#### [WHAT THIS TASK INVOLVES]
Take the data below and filter it for lines containing the word "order"; show each line found.

#### [DATASET EXTRACT]
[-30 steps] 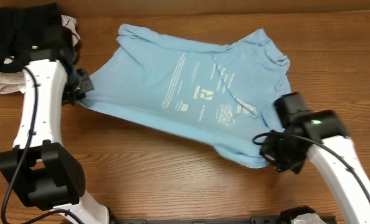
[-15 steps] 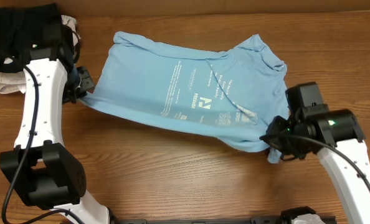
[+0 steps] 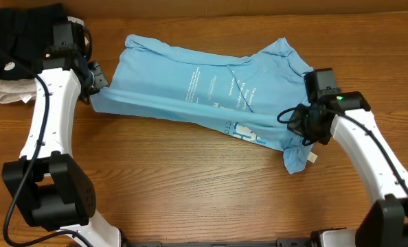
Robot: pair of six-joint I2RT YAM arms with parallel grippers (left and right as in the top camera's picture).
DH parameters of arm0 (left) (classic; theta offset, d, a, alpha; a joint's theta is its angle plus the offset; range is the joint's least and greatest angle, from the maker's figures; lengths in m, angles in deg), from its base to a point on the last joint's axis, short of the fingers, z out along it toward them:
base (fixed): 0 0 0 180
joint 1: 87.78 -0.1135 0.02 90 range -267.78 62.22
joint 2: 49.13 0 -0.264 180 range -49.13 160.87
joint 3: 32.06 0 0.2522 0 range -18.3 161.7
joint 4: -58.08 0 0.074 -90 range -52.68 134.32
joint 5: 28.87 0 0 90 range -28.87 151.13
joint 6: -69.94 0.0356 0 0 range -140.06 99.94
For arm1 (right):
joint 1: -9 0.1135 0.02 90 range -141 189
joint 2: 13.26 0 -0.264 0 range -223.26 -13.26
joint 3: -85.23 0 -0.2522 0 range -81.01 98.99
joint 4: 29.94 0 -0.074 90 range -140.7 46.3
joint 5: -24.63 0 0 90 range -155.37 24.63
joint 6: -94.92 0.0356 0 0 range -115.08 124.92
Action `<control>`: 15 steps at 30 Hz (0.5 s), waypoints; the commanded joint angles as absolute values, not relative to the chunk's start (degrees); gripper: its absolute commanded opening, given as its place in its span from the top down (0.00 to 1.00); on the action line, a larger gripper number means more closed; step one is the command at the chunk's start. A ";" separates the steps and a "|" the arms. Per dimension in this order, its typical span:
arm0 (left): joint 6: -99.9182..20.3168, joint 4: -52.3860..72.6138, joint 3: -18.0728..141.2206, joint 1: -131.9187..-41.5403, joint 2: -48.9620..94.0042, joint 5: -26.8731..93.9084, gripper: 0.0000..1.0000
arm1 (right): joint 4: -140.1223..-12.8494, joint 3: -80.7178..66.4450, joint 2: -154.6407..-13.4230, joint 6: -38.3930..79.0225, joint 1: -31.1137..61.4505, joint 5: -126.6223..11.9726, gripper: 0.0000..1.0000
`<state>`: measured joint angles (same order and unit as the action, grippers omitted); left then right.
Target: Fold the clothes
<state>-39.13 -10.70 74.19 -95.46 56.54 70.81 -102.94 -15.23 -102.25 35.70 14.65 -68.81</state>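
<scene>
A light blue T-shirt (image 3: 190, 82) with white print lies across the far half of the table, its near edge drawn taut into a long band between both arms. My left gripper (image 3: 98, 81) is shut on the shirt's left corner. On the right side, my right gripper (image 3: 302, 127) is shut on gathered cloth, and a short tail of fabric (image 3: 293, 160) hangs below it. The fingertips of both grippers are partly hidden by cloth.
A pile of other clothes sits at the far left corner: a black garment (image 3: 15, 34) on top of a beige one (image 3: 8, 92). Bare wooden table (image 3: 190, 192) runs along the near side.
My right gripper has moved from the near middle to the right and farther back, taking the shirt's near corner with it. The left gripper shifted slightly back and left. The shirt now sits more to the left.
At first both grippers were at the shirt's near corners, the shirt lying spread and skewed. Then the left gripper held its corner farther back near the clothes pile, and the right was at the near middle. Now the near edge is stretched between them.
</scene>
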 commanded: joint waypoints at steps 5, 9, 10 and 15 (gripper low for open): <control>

#### [TASK RESULT]
Action `<control>`: 15 steps at 30 Hz (0.5 s), waypoints; the commanded joint angles as absolute values, not relative to the chunk's start (degrees); gripper: its absolute commanded opening, given as its place in its span from the top down (0.00 to 1.00); on the action line, a larger gripper number means more closed; step one is the command at the chunk's start. A ";" separates the steps and a "|" the arms. Per dimension in this order, its typical span:
`<state>`: measured joint angles (same order and unit as the action, grippers omitted); left then right.

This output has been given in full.